Look for "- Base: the" in the listing below, then copy exactly the line it appears in and all lines after it to the end, and nothing more.

[INPUT DATA]
-- -- --

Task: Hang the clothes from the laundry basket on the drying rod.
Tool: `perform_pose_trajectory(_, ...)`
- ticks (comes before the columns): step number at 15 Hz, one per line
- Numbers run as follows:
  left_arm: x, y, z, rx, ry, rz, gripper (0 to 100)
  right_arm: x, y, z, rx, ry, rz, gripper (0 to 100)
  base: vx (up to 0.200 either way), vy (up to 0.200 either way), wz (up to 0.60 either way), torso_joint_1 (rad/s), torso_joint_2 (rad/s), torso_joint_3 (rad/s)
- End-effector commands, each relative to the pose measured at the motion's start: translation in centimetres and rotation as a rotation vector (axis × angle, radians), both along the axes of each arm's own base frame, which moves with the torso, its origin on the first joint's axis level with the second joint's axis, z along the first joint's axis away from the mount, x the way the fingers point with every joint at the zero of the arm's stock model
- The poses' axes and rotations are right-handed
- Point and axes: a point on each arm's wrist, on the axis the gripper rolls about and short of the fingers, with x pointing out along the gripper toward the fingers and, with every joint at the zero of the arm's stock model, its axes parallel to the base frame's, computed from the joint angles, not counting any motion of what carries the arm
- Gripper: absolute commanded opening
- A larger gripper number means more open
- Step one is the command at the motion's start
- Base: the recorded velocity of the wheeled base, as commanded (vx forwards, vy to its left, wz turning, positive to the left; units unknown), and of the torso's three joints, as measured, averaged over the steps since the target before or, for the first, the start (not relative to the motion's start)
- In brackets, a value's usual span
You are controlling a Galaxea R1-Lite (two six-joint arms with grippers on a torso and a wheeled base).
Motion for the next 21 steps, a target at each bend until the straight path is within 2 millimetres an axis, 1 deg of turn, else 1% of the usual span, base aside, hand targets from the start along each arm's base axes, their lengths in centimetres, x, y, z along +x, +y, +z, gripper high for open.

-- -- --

[PROBLEM SOLUTION]
- Base: the recorded velocity of the wheeled base, as commanded (vx forwards, vy to its left, wz turning, positive to the left; units unknown), and of the torso's three joints, as measured, averaged over the steps since the target before or, for the first, the start (not relative to the motion's start)
- In brackets, a value's usual span
You are controlling a Galaxea R1-Lite (two six-joint arms with grippers on a torso and a wheeled base).
Motion for the next 21 steps, a target at each bend until the straight path is within 2 millimetres an axis, 1 deg of turn, else 1% of the usual span, base aside, hand targets from the start along each arm's base axes, their lengths in centimetres, x, y, z along +x, +y, +z, gripper high for open.

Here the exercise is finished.